(Saved entries)

════════════════

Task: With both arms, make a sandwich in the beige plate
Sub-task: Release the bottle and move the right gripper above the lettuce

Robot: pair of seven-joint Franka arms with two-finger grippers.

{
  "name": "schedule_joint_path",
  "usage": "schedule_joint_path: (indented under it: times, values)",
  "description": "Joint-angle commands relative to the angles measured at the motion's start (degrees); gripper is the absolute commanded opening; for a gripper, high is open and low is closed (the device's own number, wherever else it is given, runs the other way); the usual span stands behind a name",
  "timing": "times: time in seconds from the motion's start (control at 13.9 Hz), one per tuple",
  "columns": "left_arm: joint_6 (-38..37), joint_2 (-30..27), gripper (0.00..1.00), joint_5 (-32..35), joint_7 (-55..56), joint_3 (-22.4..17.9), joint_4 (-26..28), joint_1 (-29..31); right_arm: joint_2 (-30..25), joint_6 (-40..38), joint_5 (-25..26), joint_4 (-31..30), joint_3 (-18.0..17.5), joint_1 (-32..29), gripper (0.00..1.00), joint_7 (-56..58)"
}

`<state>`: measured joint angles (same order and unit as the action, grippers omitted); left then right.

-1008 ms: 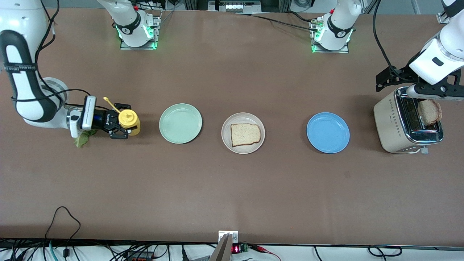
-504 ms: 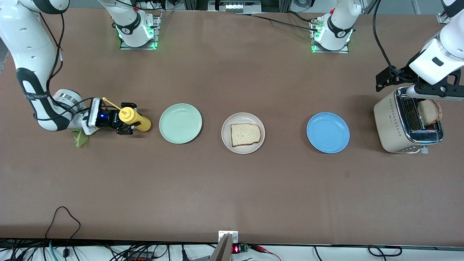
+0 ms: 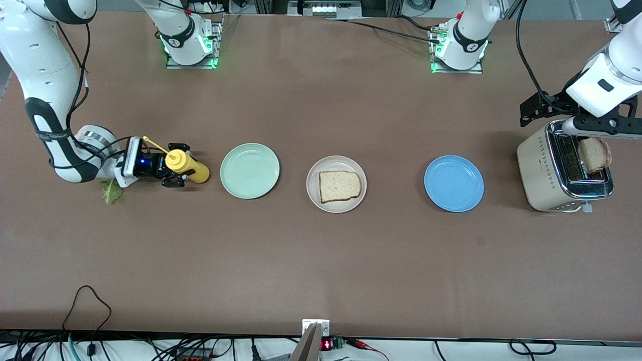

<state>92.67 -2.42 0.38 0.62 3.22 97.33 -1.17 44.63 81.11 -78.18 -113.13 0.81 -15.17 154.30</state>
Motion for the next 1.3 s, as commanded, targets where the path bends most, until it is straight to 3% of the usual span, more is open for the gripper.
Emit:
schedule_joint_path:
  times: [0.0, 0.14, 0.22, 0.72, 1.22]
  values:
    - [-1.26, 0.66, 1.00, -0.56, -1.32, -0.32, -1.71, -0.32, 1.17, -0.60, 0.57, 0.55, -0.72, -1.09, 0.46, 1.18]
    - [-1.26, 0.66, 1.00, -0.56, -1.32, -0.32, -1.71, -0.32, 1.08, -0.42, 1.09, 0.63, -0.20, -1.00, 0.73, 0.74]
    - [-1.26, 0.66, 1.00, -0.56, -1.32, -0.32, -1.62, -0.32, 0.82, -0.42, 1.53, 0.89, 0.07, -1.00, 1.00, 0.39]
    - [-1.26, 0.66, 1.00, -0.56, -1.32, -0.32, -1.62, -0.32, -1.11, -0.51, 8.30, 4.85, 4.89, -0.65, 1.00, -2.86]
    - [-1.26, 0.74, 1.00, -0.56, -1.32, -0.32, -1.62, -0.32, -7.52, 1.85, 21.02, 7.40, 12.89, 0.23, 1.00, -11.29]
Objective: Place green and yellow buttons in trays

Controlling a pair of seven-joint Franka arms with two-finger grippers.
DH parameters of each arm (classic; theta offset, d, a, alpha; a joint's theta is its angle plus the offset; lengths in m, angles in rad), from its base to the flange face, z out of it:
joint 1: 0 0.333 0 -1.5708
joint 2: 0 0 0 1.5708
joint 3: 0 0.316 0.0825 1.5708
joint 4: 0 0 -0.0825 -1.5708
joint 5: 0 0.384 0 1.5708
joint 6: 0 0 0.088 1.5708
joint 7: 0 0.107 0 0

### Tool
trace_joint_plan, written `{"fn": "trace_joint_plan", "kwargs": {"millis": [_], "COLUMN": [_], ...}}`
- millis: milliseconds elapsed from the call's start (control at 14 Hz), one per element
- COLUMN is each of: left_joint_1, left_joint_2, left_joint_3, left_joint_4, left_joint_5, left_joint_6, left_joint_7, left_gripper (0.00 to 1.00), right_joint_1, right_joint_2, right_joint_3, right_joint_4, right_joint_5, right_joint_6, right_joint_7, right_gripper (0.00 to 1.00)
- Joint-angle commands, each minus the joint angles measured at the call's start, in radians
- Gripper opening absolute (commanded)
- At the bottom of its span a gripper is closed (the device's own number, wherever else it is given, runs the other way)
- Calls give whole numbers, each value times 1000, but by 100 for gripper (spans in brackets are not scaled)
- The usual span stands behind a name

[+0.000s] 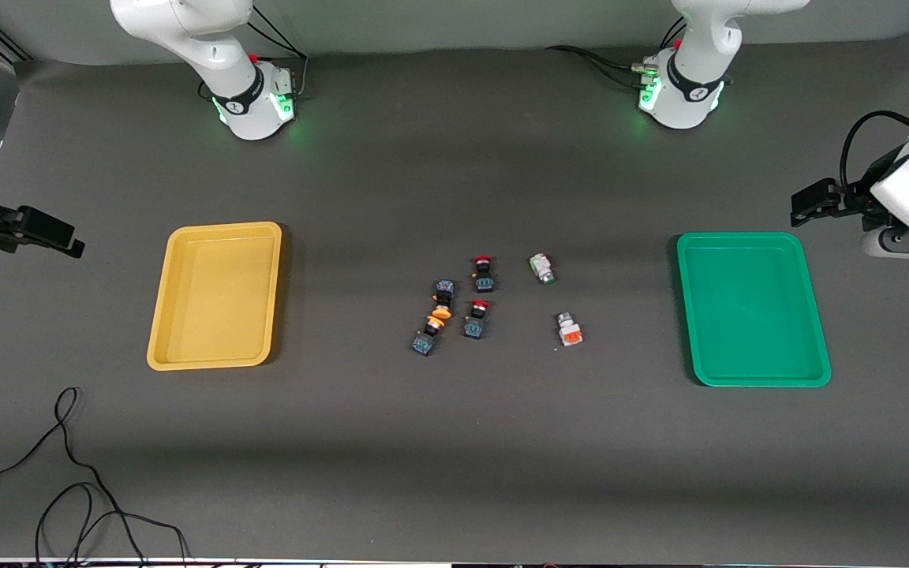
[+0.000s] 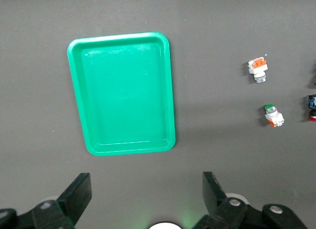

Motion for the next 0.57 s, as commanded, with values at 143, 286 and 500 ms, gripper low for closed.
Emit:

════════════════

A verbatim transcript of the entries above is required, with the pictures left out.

* [Answer for the task]
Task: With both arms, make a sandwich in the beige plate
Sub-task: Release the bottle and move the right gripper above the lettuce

Robot: pair of seven-joint Franka arms with two-finger grippers.

{
  "name": "schedule_joint_path",
  "usage": "schedule_joint_path: (indented under it: times, values)",
  "description": "Joint-angle commands relative to the angles measured at the motion's start (degrees); gripper is the absolute commanded opening; for a gripper, high is open and low is closed (the device's own number, wherever else it is given, runs the other way); the usual span stands behind a name",
  "timing": "times: time in seconds from the motion's start (control at 13.9 Hz), one per tuple",
  "columns": "left_arm: joint_6 (-38..37), joint_2 (-30..27), gripper (0.00..1.00), joint_5 (-32..35), joint_7 (-55..56), joint_3 (-22.4..17.9), joint_4 (-26..28), joint_1 (-29..31); right_arm: joint_2 (-30..25), joint_6 (-40..38), joint_5 (-25..26), joint_4 (-31..30), joint_3 (-18.0..17.5), joint_1 (-32..29), gripper (0.00..1.00), joint_7 (-56..58)"
}

`<state>`: measured joint angles (same order and unit as the action, grippers omitted); left then right.

-1008 ms: 
-504 ms: 
+0 ms: 

<state>92.67 -2.42 0.38 0.62 3.22 97.33 -1.17 44.63 81.11 -78.18 -113.13 0.81 -15.17 154.30</state>
Motion for the next 1.3 s, as commanded, targets where the path bends most, until it is straight to 3% of the usual span, more is open for the gripper.
Emit:
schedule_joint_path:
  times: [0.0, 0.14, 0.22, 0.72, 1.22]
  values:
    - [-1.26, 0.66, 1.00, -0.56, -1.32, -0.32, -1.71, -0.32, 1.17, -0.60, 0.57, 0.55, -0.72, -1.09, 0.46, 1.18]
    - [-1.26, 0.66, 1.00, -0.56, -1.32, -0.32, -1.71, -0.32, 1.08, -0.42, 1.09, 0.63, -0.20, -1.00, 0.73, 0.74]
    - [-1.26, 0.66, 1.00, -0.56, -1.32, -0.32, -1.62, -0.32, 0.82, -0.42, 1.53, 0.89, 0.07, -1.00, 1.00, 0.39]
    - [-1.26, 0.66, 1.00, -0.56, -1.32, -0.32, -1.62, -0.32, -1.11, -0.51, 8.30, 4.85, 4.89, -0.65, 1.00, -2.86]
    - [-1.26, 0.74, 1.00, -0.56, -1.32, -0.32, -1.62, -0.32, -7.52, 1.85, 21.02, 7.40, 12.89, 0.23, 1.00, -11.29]
Objective: Place green and yellow buttons in trays

Controlling a pair of seven-joint Franka arms with two-finger grippers.
DH parameters of each arm (classic; theta offset, d, a, alpha; a joint's theta is its angle plus the offset; lengths in m, angles in rad), from its base to the flange face, z out of it:
joint 1: 0 0.333 0 -1.5708
joint 2: 0 0 0 1.5708
joint 3: 0 0.316 0.0825 1.5708
joint 4: 0 0 -0.0825 -1.5708
joint 5: 0 0.384 0 1.5708
joint 6: 0 0 0.088 1.5708
joint 7: 0 0.107 0 0

### Tool
trace_joint_plan, written `{"fn": "trace_joint_plan", "kwargs": {"millis": [_], "COLUMN": [_], ...}}`
- millis: milliseconds elapsed from the call's start (control at 14 Hz), one per element
- COLUMN is each of: left_joint_1, left_joint_2, left_joint_3, left_joint_4, left_joint_5, left_joint_6, left_joint_7, left_gripper (0.00 to 1.00), right_joint_1, right_joint_2, right_joint_3, right_joint_4, right_joint_5, right_joint_6, right_joint_7, right_gripper (0.00 to 1.00)
- Joint-angle commands, each minus the joint angles measured at the call's start, in radians
- Gripper opening absolute (commanded)
- At the bottom of its span a gripper is closed (the device's own number, wherever else it is given, runs the other way)
- Calls give whole numbers, each value times 1000, but by 100 for gripper (spans in brackets are not scaled)
- The usual span stands behind a name

[+0.000s] 
[+0.000s] 

Motion for the next 0.57 s, as commanded, with values at 143, 286 and 500 ms, gripper low for closed.
Emit:

This exercise is now finished, and nothing remains to add.